Why is there a picture of two straight actors from a film not-yet-released in Australia on the cover of this week’s SSO?
The hype surrounding Ang Lee’s adaptation of Annie Proulx’s Brokeback Mountain has made Heath Ledger’s Ennis and Jake Gyllenhaal’s Jack the most famous gay men on earth right now.
Gyllenhaal’s repeated denial about the characters’ sexuality is annoying. But this is a film that straight people will see, a film that will show a long-term, all-consuming love affair between two men.

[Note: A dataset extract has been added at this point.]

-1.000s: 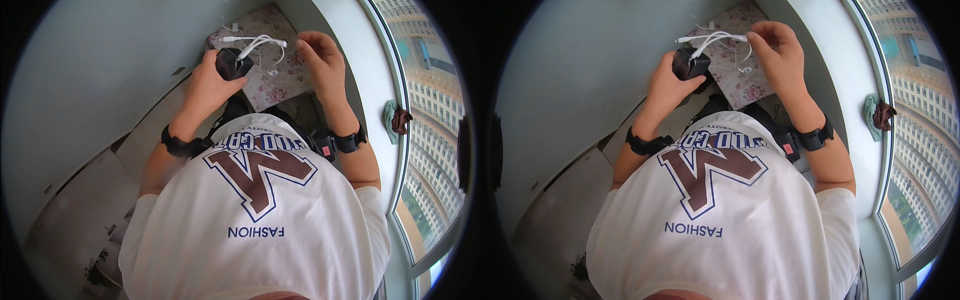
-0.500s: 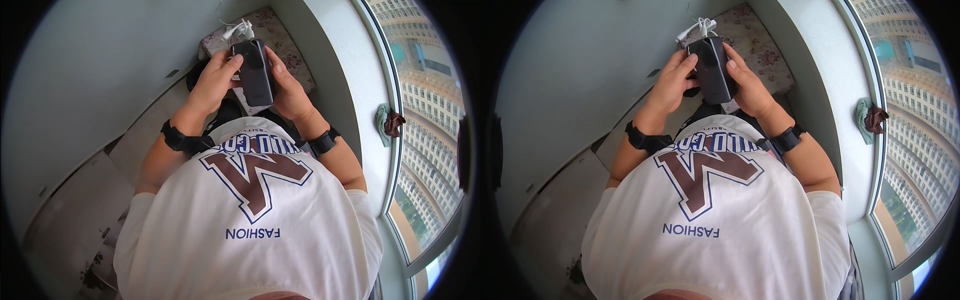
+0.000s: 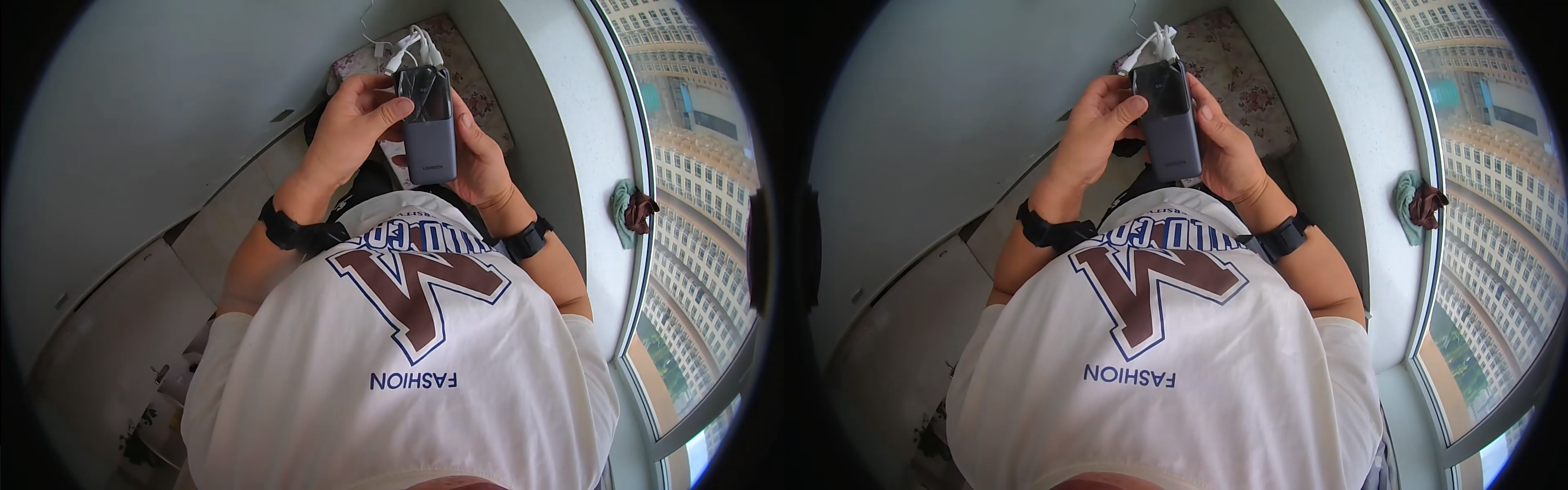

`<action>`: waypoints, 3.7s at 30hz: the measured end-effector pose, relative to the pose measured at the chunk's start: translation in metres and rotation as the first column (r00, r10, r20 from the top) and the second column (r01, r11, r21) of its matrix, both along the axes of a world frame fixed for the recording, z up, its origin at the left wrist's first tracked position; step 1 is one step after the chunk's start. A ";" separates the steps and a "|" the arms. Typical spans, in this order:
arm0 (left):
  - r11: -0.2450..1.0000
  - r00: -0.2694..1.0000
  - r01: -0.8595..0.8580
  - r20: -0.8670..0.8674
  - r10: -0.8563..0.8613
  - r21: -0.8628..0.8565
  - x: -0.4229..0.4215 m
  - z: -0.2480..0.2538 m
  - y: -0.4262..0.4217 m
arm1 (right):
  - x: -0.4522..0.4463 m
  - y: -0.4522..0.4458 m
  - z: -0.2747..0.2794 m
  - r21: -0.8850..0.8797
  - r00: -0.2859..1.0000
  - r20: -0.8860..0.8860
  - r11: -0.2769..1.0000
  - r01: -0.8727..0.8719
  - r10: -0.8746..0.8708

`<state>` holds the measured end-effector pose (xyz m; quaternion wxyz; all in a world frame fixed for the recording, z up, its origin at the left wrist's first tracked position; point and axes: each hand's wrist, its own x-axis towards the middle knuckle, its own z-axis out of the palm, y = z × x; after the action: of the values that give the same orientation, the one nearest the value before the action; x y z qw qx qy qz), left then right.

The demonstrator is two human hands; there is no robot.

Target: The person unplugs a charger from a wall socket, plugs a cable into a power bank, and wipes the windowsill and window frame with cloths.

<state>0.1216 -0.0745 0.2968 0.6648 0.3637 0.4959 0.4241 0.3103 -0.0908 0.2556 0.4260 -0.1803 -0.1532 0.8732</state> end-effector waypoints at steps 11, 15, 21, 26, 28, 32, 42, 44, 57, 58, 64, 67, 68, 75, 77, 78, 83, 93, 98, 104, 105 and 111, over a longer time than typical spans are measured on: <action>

The Star‘s film reviewer Jeanti St Clair has seen it. Her review will be printed before the film’s much-anticipated 26 January opening.
Here’s what the rest of the world is saying:
Heath Ledger is just almost really beyond description as far as I’m concerned. He got inside the story more deeply than I did. All that thinking about the character of Ennis that was so hard for me to get, Ledger just was there. He did indeed move inside the skin of the character, not just in the shirt but inside the person. It was remarkable.
-” Annie Proulx, Advocate.com
Ever since the dawn of feminist film criticism and theory in the 1970s, film scholars have analysed the homoerotic subtexts in the homosocial world of the classic western. But Brokeback Mountain goes much further, for it turns the text and subtext inside out and reads the history of the west back through an uncompromisingly queer lens.
Not only does the film queer its cowboys, but it virtually queers the Wyoming landscape as a space of homosexual desire and fulfilment, a playground of sexuality freed from judgment, an Eden poised to restore prelapsarian innocence to a sexuality long sullied by social shame.
-” B Ruby Rich, The Guardian
Brokeback Mountain is ultimately not about sex (there is very little of it in the film) but about love: love stumbled into, love thwarted, love held sorrowfully in the heart.
-” Stephen Holden, The New York Times
This slow and stoic movie, hailed as a gay Western, feels neither gay nor especially Western: it is a study of love under siege.